Task directions:
Copy out all lines of the listing below that hold "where".

Exercise input:
··········

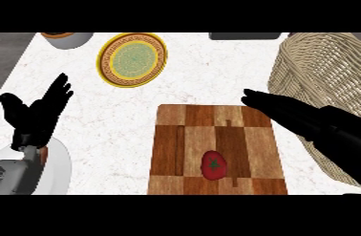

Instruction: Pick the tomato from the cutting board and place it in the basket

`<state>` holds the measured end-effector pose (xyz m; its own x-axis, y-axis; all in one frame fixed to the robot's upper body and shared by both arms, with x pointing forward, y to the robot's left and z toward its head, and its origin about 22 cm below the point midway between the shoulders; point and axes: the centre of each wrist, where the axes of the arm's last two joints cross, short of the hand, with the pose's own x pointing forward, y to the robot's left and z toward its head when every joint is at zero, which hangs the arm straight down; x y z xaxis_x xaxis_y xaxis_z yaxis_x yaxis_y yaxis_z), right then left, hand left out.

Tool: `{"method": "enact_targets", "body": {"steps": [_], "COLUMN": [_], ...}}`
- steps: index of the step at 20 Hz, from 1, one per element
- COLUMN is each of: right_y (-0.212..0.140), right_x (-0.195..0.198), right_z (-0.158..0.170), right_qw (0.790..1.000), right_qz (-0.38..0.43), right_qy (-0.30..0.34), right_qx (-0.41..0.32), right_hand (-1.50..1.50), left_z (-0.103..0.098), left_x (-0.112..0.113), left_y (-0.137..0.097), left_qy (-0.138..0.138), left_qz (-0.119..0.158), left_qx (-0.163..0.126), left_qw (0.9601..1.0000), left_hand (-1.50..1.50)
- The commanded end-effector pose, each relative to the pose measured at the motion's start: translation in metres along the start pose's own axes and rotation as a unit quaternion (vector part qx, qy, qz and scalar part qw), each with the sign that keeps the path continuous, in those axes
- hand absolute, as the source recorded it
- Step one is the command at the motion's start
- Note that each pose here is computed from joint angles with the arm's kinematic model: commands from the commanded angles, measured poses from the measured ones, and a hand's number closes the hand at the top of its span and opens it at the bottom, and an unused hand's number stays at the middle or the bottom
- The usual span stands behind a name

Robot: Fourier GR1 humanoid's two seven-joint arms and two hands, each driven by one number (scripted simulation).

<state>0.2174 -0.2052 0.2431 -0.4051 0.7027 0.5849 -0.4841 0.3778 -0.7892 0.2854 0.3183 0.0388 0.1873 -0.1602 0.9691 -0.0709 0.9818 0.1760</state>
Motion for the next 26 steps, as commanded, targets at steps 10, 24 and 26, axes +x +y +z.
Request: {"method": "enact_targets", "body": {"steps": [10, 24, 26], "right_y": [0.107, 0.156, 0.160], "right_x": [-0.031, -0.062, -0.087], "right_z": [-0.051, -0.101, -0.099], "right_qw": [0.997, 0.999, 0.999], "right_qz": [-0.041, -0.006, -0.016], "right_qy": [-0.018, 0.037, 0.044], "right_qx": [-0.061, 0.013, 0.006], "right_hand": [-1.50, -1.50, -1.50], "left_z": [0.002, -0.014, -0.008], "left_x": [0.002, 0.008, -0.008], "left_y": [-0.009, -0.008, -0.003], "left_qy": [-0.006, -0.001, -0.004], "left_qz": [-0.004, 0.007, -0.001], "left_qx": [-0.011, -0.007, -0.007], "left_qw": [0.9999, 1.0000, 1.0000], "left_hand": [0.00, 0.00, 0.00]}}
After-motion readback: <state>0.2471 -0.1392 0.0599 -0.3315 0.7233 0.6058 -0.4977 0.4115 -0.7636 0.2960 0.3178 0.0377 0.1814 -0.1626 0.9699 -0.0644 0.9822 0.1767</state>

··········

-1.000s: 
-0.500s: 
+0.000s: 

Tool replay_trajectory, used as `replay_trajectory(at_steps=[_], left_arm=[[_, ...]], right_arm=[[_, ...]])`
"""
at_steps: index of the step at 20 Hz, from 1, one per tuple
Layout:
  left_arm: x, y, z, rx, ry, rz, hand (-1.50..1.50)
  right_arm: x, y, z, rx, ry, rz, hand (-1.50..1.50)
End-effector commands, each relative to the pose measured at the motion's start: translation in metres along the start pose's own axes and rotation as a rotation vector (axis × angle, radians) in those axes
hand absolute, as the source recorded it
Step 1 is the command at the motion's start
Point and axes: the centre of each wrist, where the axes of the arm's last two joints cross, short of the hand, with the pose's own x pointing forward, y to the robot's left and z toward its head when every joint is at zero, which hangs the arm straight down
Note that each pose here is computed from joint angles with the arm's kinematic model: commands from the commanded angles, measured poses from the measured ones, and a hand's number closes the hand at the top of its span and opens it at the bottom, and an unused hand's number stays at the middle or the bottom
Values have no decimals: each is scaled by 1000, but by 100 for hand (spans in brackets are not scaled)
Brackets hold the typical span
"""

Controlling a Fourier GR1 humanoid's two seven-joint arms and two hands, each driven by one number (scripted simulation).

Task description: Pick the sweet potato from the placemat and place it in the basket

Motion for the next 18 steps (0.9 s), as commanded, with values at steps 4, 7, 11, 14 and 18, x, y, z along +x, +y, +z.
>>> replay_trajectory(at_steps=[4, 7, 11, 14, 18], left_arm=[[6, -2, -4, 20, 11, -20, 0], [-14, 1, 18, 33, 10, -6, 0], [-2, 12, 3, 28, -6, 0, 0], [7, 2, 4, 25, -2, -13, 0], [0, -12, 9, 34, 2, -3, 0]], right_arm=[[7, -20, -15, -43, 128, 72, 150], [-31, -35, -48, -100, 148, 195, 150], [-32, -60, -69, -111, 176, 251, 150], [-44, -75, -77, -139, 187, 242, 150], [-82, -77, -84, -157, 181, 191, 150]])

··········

Answer:
`<state>` holds the measured end-effector pose (xyz m; its own x-axis, y-axis; all in one frame fixed to the robot's upper body and shared by both arms, with x pointing forward, y to the robot's left and z toward its head, and its origin about 22 cm below the point midway between the shoulders; point and axes: the centre of each wrist, where the axes of the arm's last two joints cross, short of the hand, with the pose's own x pointing forward, y to the robot's left and z toward its head when every joint is at zero, which hangs the arm straight down; x y z xaxis_x xaxis_y xaxis_z yaxis_x yaxis_y yaxis_z), right then left, hand left out.
Point and axes: the centre of each wrist, where the axes of the arm's last two joints cross, short of the hand, with the pose's own x pointing forward, y to the robot's left and z toward its head when every joint is at zero, which hangs the arm straight down

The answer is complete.